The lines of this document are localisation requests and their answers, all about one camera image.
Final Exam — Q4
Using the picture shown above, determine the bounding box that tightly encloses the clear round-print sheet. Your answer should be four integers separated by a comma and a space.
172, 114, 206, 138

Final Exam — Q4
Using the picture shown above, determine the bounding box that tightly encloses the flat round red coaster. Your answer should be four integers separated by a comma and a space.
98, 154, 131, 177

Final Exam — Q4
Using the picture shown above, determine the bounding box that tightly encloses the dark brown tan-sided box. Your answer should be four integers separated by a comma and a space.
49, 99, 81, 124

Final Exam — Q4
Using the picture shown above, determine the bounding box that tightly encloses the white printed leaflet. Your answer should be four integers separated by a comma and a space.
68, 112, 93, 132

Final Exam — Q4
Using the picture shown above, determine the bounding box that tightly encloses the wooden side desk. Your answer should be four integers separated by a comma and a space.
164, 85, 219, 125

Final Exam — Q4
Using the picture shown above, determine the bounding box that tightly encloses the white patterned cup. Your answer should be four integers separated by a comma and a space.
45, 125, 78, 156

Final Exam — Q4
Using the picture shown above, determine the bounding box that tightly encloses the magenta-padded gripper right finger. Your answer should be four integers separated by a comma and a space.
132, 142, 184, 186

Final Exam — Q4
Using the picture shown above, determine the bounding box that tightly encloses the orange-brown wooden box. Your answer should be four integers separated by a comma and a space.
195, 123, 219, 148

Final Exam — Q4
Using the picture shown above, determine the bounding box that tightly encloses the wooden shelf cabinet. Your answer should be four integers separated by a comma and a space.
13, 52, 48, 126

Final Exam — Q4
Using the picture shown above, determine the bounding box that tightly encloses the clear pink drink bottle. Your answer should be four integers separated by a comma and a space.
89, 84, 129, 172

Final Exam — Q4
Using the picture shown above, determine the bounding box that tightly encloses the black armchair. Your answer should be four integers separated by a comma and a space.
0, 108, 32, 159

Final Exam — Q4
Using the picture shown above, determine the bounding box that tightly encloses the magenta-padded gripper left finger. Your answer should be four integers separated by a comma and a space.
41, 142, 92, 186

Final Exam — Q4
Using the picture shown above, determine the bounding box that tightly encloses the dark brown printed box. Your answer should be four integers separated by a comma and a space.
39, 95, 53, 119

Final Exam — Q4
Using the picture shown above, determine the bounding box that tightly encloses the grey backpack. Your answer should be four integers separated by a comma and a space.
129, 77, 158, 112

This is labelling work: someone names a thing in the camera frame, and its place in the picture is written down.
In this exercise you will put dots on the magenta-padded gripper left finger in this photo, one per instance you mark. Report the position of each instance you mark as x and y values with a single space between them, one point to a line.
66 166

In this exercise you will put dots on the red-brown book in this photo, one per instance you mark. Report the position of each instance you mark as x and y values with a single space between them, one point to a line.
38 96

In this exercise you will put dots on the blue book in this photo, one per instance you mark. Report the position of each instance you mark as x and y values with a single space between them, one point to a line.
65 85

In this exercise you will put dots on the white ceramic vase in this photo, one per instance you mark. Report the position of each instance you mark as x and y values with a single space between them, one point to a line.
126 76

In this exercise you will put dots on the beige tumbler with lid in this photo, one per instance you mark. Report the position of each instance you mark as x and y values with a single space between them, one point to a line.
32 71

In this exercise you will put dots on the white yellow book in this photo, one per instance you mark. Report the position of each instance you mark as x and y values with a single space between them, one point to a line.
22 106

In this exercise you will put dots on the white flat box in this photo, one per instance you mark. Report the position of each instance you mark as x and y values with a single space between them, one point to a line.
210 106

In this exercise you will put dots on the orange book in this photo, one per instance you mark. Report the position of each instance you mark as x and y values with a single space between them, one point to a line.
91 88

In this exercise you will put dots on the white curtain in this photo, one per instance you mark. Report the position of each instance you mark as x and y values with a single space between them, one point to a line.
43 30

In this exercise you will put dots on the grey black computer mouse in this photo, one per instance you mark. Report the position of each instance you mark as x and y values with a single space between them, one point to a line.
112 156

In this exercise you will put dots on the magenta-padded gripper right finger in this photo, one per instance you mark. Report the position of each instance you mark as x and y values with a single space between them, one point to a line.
■ ■ ■ ■ ■
WHAT THE EXERCISE ASKS: So that nothing is lost, transcribe each entry exactly as written.

SOLUTION FOR THIS PROBLEM:
The lines of this document are localisation requests and their answers, all about one camera image.
Final Exam — Q4
Using the picture shown above, determine the bounding box that tightly encloses the clear round-print sheet. Your answer should be four integers separated by a comma and a space.
172, 114, 206, 138

Final Exam — Q4
Using the picture shown above, determine the bounding box that tightly encloses the flat round red coaster. Your answer should be four integers separated by a comma and a space.
98, 154, 131, 177

Final Exam — Q4
Using the picture shown above, determine the bounding box that tightly encloses the dark brown tan-sided box. Your answer should be four integers separated by a comma and a space.
49, 99, 81, 124

Final Exam — Q4
Using the picture shown above, determine the bounding box that tightly encloses the white printed leaflet. Your answer should be four integers separated by a comma and a space.
68, 112, 93, 132

Final Exam — Q4
Using the picture shown above, determine the bounding box that tightly encloses the wooden side desk. Your answer should be four integers separated by a comma and a space.
164, 85, 219, 125

Final Exam — Q4
Using the picture shown above, determine the bounding box that tightly encloses the white patterned cup. Your answer should be four integers separated by a comma and a space.
45, 125, 78, 156

Final Exam — Q4
Using the picture shown above, determine the bounding box that tightly encloses the magenta-padded gripper right finger. Your answer should be four integers separated by a comma and a space.
132, 142, 184, 186

Final Exam — Q4
Using the picture shown above, determine the bounding box that tightly encloses the orange-brown wooden box. Your answer should be four integers separated by a comma and a space.
195, 123, 219, 148

Final Exam — Q4
Using the picture shown above, determine the bounding box that tightly encloses the wooden shelf cabinet. Your answer should be four integers separated by a comma and a space.
13, 52, 48, 126

Final Exam — Q4
Using the picture shown above, determine the bounding box that tightly encloses the clear pink drink bottle. Your answer should be four integers separated by a comma and a space.
89, 84, 129, 172

Final Exam — Q4
Using the picture shown above, determine the bounding box that tightly encloses the black armchair. Your answer should be four integers separated by a comma and a space.
0, 108, 32, 159

Final Exam — Q4
Using the picture shown above, determine the bounding box that tightly encloses the magenta-padded gripper left finger. Your answer should be four integers separated by a comma and a space.
41, 142, 92, 186

Final Exam — Q4
Using the picture shown above, determine the bounding box that tightly encloses the dark brown printed box. Your answer should be four integers separated by a comma and a space.
39, 95, 53, 119

Final Exam — Q4
Using the picture shown above, determine the bounding box that tightly encloses the grey backpack. Your answer should be four integers separated by a comma and a space.
129, 77, 158, 112

This is labelling work: someone names a thing in the camera frame, and its place in the picture is written down.
In this exercise you will put dots on the magenta-padded gripper left finger in this photo, one per instance you mark. Report the position of each instance you mark as x and y values with a single space between them, one point to a line.
66 166

In this exercise you will put dots on the red-brown book in this photo, one per instance you mark. Report the position of each instance you mark as x and y values with a single space between them, one point to a line.
38 96

In this exercise you will put dots on the blue book in this photo, one per instance you mark. Report the position of each instance you mark as x and y values with a single space between them, one point to a line.
65 85

In this exercise you will put dots on the white ceramic vase in this photo, one per instance you mark. Report the position of each instance you mark as x and y values with a single space between them, one point to a line.
126 76

In this exercise you will put dots on the beige tumbler with lid in this photo, one per instance you mark. Report the position of each instance you mark as x and y values with a single space between them, one point to a line.
32 71

In this exercise you will put dots on the white yellow book in this photo, one per instance you mark. Report the position of each instance you mark as x and y values with a single space between them, one point to a line.
22 106

In this exercise you will put dots on the white flat box in this photo, one per instance you mark. Report the position of each instance you mark as x and y values with a single space between them, one point to a line.
210 106

In this exercise you will put dots on the orange book in this photo, one per instance you mark. Report the position of each instance you mark as x and y values with a single space between them, one point to a line.
91 88

In this exercise you will put dots on the white curtain in this photo, one per instance you mark. Report the position of each instance you mark as x and y values with a single space between them, one point to a line.
43 30

In this exercise you will put dots on the grey black computer mouse in this photo, one per instance you mark. Report the position of each instance you mark as x and y values with a single space between them, one point to a line.
112 156

In this exercise you will put dots on the magenta-padded gripper right finger in this photo, one per instance you mark. Report the position of each instance you mark as x and y values with a single space between them, one point to a line.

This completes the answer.